- **ASSIGNMENT**
Which lines of the data contain the string "style"? Show each of them.

*** Begin section ***

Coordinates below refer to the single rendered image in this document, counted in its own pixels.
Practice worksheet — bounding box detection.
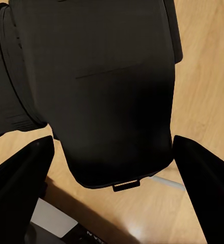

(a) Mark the camera tripod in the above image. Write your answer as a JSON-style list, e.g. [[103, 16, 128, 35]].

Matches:
[[147, 175, 187, 192]]

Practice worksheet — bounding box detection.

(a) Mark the digital camera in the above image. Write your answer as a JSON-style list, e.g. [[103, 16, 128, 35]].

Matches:
[[0, 0, 183, 192]]

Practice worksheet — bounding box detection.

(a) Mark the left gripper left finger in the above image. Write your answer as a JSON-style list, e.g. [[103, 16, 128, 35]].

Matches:
[[0, 135, 55, 244]]

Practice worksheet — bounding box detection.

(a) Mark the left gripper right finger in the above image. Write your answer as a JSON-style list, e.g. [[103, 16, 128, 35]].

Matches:
[[172, 135, 224, 244]]

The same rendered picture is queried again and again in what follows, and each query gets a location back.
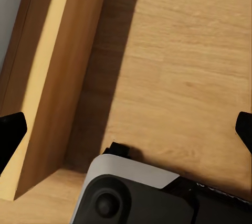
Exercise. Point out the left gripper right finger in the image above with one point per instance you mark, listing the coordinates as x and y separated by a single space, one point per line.
244 128

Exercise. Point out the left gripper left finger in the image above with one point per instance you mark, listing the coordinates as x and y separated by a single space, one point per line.
13 128

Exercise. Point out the bed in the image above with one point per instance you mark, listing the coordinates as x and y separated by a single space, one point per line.
44 51

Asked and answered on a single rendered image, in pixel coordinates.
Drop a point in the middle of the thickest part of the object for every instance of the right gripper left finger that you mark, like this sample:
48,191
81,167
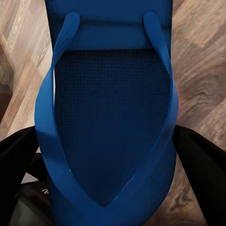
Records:
16,154

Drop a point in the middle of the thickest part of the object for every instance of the sandal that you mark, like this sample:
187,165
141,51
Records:
106,110

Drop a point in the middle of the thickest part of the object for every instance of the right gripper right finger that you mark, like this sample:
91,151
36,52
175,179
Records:
205,167

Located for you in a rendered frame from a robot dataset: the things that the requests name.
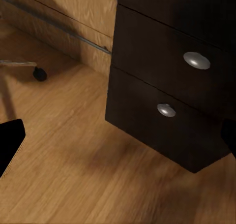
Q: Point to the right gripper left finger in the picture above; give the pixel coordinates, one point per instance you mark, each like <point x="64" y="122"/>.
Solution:
<point x="12" y="134"/>

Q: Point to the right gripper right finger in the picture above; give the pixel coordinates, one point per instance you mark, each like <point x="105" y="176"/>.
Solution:
<point x="228" y="134"/>

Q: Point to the cabinet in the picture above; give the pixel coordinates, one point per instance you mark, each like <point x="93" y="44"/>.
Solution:
<point x="172" y="77"/>
<point x="82" y="29"/>

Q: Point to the swivel chair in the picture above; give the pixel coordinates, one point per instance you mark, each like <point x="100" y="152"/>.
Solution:
<point x="39" y="73"/>

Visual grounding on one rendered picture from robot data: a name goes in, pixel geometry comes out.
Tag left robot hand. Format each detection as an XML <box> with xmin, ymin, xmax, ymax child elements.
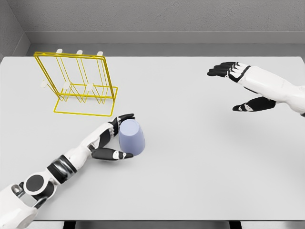
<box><xmin>80</xmin><ymin>113</ymin><xmax>135</xmax><ymax>161</ymax></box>

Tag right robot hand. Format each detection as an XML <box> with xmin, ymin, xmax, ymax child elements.
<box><xmin>206</xmin><ymin>62</ymin><xmax>280</xmax><ymax>112</ymax></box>

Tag lavender plastic cup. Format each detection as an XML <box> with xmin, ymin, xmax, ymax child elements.
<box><xmin>118</xmin><ymin>119</ymin><xmax>146</xmax><ymax>156</ymax></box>

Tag yellow wire cup holder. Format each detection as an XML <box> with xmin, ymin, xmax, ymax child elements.
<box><xmin>33</xmin><ymin>48</ymin><xmax>119</xmax><ymax>117</ymax></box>

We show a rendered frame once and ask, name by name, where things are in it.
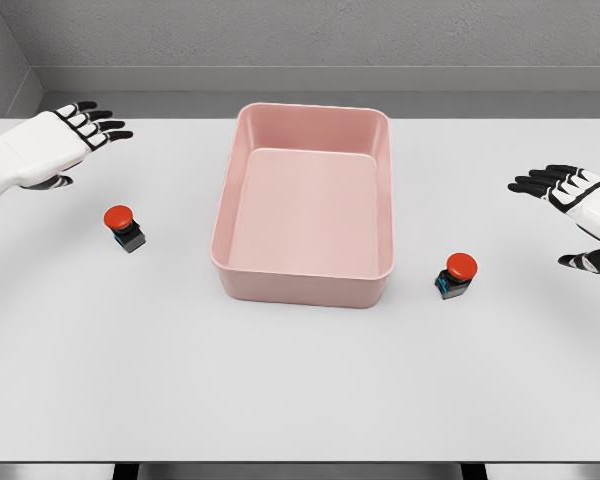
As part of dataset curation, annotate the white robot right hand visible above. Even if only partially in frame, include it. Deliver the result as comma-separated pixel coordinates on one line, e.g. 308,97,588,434
507,164,600,278

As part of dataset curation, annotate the red button industrial switch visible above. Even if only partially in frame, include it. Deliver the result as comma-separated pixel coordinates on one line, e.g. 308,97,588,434
434,252,480,302
103,205,147,254

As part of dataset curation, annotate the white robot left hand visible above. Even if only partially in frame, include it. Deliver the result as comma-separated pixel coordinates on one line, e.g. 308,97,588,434
0,101,134,191

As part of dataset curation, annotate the pink plastic basket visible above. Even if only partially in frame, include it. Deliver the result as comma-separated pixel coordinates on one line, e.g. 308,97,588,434
209,102,398,311

*** End section ***

- **EXERCISE RESULT**
(a) Mark the camera tripod in the above image. Write your answer as a JSON-style list, e.g. [[103, 16, 128, 35]].
(a) Mark the digital camera in the above image. Write your answer as a JSON-style list, e.g. [[103, 16, 128, 35]].
(a) Mark the left gripper left finger in the above image. Write your answer as a JSON-style list, e.g. [[103, 16, 128, 35]].
(a) Mark the left gripper right finger in the above image. Write your answer as a JSON-style list, e.g. [[103, 16, 128, 35]].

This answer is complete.